Today was the annual youth orchestra school concert tour- three schools in three tiny towns to the north of Pendleton this year. This is a project we have undertaken in each of the six years since we started the orchestra, and, even more so than in past seasons, I found the day interesting, rewarding and moving.
My work with the preparatory orchestra is one of the things I most treasure about this job, but my travel schedule makes it difficult to find enough rehearsal time for us to put on the kinds of concerts we want to. The orchestra rehearses weekly throughout the school year under the leadership of my colleague Travis Sipher, who has always done a good job of preparing them for my time with them and maintained a productive and positive working environment all these years. Travis is leaving us the spring to move to Eugene after five years of outstanding service to the organization and the city. The youth orchestra typically begins and ends the year with weekend-long rehearsal retreats, which is fun on a social level for the players, and allows us to work together enough that my impact with them can be more than just on a surface level.
Sadly, this spring we got bumped at the 11th hour from the Bar M ranch, so we had to have most of our retreat in our usual rehearsal venue- less a retreat than an epic rehearsal slog. Much as we might have missed the mountain scenery, hot springs and fresh air, at least we still managed to get a lot done. I’ve written before of the fact that because of the small number of advanced students here, we’ve tended to do a lot of classical repertoire- lots of Haydn, Mozart, Beethoven and Schubert, and the student’s amazing performance of Beethoven 8 in the fall convinced me that they had really begun to develop an surprisingly strong sense of classical style. As a result, I programmed our first all-Romantic and 20th c. concert for this spring, in spite of the fact that the group is really too small to do Borodin and Sibelius. The Chamber Orchestra of Europe may have claimed Sibelius for small orchestras, but I don’t think we’ll ever see pocket-sized Borodin recordings. Never mind- we’re here to teach and learn, not to be bullied by orchestration.
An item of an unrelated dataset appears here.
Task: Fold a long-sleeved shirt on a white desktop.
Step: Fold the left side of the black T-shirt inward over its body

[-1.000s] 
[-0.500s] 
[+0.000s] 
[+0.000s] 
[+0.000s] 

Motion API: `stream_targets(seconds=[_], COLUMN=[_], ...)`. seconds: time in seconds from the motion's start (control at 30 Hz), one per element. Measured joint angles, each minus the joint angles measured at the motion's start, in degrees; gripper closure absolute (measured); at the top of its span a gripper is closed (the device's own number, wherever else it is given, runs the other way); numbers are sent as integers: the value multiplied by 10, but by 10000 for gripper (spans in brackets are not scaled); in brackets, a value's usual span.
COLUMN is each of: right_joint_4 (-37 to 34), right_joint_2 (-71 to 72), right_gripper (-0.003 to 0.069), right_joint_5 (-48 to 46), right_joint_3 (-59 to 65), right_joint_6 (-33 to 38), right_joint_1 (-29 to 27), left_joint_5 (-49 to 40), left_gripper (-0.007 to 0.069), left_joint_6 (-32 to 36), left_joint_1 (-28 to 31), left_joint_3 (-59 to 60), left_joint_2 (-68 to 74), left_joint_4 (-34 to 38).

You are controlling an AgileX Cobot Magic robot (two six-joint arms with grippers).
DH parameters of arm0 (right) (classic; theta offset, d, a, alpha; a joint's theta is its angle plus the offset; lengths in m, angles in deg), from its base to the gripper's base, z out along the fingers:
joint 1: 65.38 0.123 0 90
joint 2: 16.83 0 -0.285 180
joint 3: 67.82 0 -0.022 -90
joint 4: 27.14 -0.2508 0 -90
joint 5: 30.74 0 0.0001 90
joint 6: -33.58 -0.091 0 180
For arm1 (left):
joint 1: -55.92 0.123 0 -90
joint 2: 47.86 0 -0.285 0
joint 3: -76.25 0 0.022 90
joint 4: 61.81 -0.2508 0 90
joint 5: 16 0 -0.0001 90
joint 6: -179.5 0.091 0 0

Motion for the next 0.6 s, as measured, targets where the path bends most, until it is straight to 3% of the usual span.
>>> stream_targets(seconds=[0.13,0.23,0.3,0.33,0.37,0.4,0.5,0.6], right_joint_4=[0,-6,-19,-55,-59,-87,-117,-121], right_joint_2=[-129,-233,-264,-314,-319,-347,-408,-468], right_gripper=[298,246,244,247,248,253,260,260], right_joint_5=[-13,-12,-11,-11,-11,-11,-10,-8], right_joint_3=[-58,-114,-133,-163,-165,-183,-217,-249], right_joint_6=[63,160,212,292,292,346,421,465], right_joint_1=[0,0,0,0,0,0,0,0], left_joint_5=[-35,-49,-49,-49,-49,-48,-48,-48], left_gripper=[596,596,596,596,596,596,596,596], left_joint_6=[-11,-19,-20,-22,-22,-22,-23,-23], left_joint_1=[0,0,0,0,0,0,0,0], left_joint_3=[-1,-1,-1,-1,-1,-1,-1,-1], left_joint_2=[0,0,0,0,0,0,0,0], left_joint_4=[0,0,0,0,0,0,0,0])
In the end, I think this year’s retreat was all about learning to play romantic music. At most levels, it is the kind of music you play most, and so one tends to think of the stylistic aspects- the singing and sustaining sound, the big dynamic range, the intensity- as a given. It was actually something new for me to take a group that plays Haydn and Beethoven really well, and not like kids, and have to teach them to play Sibelius, and not even really tough Sibelius at that. Fortunately, by the end of the day Sunday, the “long line” was in sight at last.